Continuous, cybernetic feedback made possible by connected devices has unlimited possibility. As Alex Pentland of MIT’s media lab explains, it can be the engine of a Societal Nervous System - a growing global network of purposeful awareness and intelligence. Steady performance data from devices will offer us the ability to analyze data sets supplied by great swaths of humanity, and recommend corrective adjustments to improve sustainability.

In the course of our work, we see a growing need for this technology. We foresee increased demand for innovative links between automated processes and human oversight, in new kinds of user interfaces, mobile applications, and data security software.
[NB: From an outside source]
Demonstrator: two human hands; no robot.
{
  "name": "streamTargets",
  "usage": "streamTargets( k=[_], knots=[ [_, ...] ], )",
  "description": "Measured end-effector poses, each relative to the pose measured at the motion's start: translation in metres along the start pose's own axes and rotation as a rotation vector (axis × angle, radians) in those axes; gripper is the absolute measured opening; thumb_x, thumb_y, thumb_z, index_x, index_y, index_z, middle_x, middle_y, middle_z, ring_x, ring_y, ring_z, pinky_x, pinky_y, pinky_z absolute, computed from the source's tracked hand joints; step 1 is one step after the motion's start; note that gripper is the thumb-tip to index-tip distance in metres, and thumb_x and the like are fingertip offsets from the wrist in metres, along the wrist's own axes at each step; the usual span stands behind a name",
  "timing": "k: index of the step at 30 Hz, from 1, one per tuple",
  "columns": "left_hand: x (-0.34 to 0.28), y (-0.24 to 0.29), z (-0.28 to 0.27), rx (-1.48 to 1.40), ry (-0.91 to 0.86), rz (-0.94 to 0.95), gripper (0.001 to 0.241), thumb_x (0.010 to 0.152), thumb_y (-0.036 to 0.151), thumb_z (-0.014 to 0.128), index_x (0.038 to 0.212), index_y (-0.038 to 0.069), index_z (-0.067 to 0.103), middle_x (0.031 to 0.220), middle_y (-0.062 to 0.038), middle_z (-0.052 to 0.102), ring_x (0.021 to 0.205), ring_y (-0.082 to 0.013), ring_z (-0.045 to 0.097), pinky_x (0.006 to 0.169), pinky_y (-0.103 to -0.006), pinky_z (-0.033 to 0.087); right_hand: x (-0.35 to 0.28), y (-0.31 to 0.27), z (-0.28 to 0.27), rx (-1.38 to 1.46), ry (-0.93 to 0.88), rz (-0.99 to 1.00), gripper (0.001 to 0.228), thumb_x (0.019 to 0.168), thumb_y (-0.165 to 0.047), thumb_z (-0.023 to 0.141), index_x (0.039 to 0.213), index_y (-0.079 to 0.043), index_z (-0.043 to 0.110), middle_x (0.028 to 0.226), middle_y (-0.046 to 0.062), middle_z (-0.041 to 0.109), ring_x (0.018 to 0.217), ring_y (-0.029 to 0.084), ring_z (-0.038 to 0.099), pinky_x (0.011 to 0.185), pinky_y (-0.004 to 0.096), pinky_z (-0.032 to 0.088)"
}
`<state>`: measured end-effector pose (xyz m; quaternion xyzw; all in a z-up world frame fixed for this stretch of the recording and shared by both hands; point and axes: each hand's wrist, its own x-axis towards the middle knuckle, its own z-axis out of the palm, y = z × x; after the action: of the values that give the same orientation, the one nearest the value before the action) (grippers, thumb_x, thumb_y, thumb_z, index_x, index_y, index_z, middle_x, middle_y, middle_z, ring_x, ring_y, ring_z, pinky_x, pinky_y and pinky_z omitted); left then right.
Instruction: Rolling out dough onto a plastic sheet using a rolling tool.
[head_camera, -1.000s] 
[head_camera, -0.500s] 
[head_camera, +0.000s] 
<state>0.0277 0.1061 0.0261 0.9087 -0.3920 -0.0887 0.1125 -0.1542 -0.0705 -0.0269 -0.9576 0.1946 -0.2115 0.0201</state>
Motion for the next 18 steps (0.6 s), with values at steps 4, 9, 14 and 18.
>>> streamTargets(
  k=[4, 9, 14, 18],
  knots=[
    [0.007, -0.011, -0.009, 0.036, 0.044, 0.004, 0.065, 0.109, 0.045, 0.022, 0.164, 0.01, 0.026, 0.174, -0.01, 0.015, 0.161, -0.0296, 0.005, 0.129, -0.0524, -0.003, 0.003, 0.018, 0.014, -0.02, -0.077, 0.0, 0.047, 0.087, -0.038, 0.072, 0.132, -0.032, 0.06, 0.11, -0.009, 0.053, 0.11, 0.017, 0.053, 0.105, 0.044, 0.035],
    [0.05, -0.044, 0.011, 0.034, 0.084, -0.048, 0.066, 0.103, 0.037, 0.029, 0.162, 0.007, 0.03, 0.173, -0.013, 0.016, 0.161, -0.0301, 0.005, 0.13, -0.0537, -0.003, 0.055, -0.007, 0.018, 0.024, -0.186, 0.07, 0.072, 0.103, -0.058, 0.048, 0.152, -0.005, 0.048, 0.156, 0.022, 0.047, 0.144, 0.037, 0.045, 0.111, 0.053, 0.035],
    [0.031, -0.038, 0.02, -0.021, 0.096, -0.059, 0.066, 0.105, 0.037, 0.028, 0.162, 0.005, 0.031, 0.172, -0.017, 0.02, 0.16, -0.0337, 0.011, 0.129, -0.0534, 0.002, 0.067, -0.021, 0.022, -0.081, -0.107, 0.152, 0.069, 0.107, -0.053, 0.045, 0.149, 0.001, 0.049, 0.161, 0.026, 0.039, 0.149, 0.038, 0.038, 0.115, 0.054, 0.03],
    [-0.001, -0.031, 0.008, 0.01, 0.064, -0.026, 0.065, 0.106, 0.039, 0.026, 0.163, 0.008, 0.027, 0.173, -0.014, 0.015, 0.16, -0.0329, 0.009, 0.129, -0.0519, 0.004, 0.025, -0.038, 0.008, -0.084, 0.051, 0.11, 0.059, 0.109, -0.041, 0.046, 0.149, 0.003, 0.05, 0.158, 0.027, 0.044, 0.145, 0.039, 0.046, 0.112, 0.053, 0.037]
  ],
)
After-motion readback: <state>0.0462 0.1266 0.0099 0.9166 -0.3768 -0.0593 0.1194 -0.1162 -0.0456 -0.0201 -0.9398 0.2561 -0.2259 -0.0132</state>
A large portion of the applications Green River develops support continuous improvement (in schools, agricultural process, and buildings, for example). These applications start each improvement cycle with human data entry, which can be time-consuming and slow. Currently, the improvement cycle depends on an episodic tranche of data entered by participants using online forms. In the coming years, data will flow into the improvement systems automatically and continuously. Interventions should be reflected in an immediate change in the data flowing into the system. Instead of managers implementing a change and then waiting a year or two to see the results of their action and make course corrections, they will receive automated, real-time feedback on a continuous basis.

It remains to be seen how the insights from connected devices will come to be used. It’s not a stretch to imagine Big Data in the hands of those who wish to repress change. It definitely doesn’t have to be. The benefit a societal nervous system can provide, and the implications it has for creating a more sustainable future, are profound. As critical resource and population thresholds are encountered, it’s incumbent upon us to use information technology to create a more ethical and sustainable society.